In university towns, pressure comes from universities, with family homes turned into HMOs to house the many thousands of students looking for accommodation.

I offer a solution. Dare I say that there should be an opportunity, if not a duty, for universities to house all their students who wish to be housed? Universities could engage in tenancies with the private rented sector. They would be permanent periodic tenancies, and universities could license rooms to their students. That would give the private rented sector the security it needs and students the wraparound support they often require. Such a solution would give universities the knowledge that their students were in safe and secure accommodation.

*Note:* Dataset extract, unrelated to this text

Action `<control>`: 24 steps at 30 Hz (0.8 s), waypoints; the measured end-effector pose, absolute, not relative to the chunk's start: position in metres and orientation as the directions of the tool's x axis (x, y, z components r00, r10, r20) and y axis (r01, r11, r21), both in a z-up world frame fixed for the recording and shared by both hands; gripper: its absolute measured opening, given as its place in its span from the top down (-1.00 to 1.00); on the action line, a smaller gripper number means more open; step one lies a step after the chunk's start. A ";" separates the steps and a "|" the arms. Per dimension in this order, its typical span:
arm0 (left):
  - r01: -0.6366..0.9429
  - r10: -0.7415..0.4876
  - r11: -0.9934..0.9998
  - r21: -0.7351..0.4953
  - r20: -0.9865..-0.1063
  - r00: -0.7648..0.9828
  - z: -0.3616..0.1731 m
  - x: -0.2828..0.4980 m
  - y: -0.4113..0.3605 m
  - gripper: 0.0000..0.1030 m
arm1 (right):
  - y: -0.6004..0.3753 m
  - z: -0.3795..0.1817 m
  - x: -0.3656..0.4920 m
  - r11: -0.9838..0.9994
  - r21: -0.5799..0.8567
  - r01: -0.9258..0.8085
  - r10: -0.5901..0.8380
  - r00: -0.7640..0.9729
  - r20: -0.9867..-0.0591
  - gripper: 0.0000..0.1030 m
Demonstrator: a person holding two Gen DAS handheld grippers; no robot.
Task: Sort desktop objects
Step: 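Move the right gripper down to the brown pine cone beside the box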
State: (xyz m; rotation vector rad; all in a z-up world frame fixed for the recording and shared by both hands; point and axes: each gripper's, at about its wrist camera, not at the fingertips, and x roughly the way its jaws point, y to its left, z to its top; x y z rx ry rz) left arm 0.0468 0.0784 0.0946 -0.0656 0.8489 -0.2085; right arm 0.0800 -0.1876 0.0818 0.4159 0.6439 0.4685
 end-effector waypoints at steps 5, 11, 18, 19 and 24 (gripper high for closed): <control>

Renters also need access to justice and once again, there is broad agreement on both side of the House and in the sector on this. Unless we take enforcement and the ability to access redress seriously, this is all a waste of time. The rogue landlords list was set up in 2018 with a great deal of fanfare. It was meant to be a game changer. Earlier this year, the Government were asked how many landlords were on the list. The answer was 61. That makes a joke of the entire system. I could probably name more than 61 in my constituency, let alone the country. That is even more reason why the White Paper’s proposed property portal, which would require all landlords and properties to be registered, is the only way forward. I think that the Government have come to realise that. I genuinely believe that they have seen the error of their ways. That is why they talked about establishing an ombudsperson to  “provide fair, impartial, and binding resolutions for many issues without resorting to court.”

The White Paper goes on to say: “The Ombudsman will have powers to put things right for tenants, including compelling landlords to issue an apology, provide information, take remedial action, and/or pay compensation of up to £25,000.”

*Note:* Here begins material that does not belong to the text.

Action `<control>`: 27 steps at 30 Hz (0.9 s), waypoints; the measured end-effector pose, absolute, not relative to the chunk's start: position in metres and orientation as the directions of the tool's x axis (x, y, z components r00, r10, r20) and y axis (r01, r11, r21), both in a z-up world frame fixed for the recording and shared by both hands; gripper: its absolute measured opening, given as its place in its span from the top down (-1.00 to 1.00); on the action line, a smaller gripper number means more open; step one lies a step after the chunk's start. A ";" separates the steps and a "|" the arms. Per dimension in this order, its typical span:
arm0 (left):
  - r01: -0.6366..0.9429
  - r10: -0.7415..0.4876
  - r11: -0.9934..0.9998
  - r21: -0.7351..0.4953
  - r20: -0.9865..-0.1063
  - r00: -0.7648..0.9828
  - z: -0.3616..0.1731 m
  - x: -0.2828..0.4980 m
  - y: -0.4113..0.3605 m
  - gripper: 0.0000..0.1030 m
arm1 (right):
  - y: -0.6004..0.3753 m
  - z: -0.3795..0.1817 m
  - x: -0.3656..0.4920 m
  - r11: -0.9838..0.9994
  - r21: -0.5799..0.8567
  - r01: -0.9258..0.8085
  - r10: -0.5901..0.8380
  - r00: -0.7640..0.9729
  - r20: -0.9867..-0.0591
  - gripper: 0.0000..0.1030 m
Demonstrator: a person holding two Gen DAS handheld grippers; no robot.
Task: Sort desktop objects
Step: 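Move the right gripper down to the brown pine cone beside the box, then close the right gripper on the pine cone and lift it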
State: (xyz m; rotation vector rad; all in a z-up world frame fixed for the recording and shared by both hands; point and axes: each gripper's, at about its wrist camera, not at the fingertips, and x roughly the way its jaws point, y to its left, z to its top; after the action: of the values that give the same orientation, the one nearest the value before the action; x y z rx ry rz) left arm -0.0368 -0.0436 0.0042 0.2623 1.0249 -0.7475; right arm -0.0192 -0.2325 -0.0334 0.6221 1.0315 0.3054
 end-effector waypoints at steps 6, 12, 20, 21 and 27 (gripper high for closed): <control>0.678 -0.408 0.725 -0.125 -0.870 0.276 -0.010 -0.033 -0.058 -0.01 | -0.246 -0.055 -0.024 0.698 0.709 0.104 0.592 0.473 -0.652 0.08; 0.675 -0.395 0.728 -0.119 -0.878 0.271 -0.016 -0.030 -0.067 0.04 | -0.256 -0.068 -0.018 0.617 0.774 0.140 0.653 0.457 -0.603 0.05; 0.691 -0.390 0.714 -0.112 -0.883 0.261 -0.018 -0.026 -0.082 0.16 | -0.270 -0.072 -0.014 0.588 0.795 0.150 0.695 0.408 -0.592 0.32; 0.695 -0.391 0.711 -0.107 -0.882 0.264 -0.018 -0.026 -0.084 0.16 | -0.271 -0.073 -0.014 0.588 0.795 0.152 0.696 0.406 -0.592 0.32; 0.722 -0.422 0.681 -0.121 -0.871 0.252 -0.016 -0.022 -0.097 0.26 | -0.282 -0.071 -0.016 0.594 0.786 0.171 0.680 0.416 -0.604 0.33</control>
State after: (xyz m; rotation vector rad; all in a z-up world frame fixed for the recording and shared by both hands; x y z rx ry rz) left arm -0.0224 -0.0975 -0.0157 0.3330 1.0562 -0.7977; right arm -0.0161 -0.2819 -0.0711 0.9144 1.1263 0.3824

That is spot on. It empowers renters and gives them a body to seek redress, but it also means that landlords know that there is a place where they will be fairly heard. That, combined with the removal of section 21, is a life changer for many. It will give people the ability to complain about poor housing.

Intervention is urgently required to make the market work, to remove tension between communities and to create an acceptable balance between everyone’s needs.

I was disappointed that the Government Minister responding to the debate was unable to give a date for publication of the Bill, instead saying they would publish the next steps ‘in due course.’

The Government talk of being committed to reforms, but the only way to show commitment is to give us a date when the Bill will be published.

The market will not fix itself. The Government need to get a sense of urgency and get on with the job of rental reform.

With every day that goes by, the situation gets worse. More people get evicted, more people start sofa surfing or worse, end up on the streets and the pressure on everyone trying to manage housing, intensifies.